“Don’t even think about it.”
Stella froze with her fingers inches from the bottle as his voice filled her ears, shooting him a look. “You need to stop torturing my baby girl like this. What the hell is wrong with you? She’s hungry.”
“You know who else is hungry? People who can’t afford food. You know who can’t afford food? People who don’t make enough money. Know who doesn’t make enough money? People without jobs. Guess who doesn’t have a job? People who gave up when life got too tough, collapsed under the pressure, and let the world swallow them up. Not my goddaughter.”
“She’s ten months old.”
“And just learned to crawl two weeks ago, when it should’ve been two months ago. Already falling behind the pack because we spoil her too much. She needs to learn how to fight and persevere, not to have everything handed to her on a silver platter. When the time comes where she needs to learn how to suck some poor simp dry for every dollar he’s worth, I’ll be sure to send her to you…” A soft smile lit up his face when she scoffed. “Until then… leave her alone…”
Stella’s eyes fell back down to Blue, who’d now realized Stella was in the room and so was blubbering up at her, her tiny fingers splayed wide as she reached for the bottle. The tiny voice that was usually laced with giggles and gurgles was now spiked with tears and babbled pleas. When Stella didn’t move, Blue fell out. Her stomach hit the pile of blankets she’d yet to clear, and she burst into ear-splitting wails.
“You see?” Rocco pointed to her. “She knows you’ll just give her what she wants the moment she starts making enough noise about it.

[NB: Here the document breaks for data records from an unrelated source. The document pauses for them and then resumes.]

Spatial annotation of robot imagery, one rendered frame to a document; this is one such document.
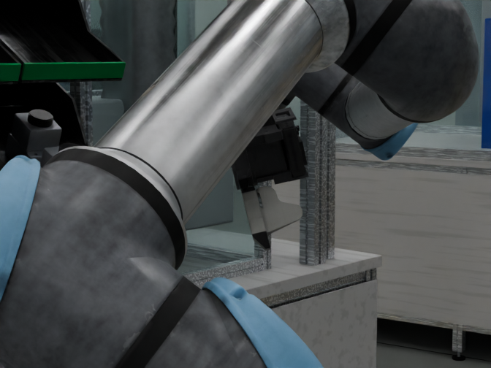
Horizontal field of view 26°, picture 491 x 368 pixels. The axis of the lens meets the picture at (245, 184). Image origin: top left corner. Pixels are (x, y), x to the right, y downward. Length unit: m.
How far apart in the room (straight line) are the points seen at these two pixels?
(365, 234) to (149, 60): 2.88
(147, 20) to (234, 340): 1.60
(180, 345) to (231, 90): 0.22
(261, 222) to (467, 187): 3.61
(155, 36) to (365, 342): 1.00
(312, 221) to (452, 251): 2.26
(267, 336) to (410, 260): 4.23
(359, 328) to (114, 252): 2.07
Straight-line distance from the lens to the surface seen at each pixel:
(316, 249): 2.59
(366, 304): 2.72
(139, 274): 0.66
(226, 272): 2.45
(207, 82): 0.78
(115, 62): 1.26
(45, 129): 1.30
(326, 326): 2.60
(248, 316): 0.66
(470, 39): 0.97
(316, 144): 2.56
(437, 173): 4.77
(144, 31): 2.21
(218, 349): 0.65
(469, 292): 4.79
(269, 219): 1.15
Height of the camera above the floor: 1.39
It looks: 7 degrees down
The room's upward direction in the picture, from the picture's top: straight up
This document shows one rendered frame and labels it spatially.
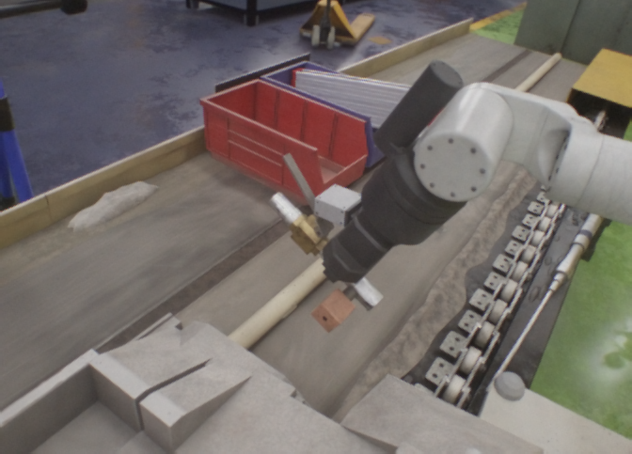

When it was just her and me, she was a fighter.”
“Yeah because she knew she’d starve to death otherwise.”
“It’s a cold, cold world, Freckles. The world ain’t gonna hand her anything for free and neither am I.”
“There’s is something… so…” She took a moment. “Wrong with you.”
“Oh yeah?” he asked, nodding toward Blue with a smirk.
Stella’s eyes flew back to her baby just in time to see that, in the midst of their argument, Blue had made it to the Lego tower, gasping the whole way, and bumped it with the top of her curly dirty-blonde head. The tower collapsed and down came the bottle, plopping onto the shaggy white area rug next to Blue. She snatched it up so quickly that it caused her to tumble back onto the rug, feet in the air. But she didn’t seem worried, too busy guiding the nipple of the bottle into her wide open mouth, sucking savagely even as the tears that had been falling down her cheeks moments earlier were still in the midst of drying.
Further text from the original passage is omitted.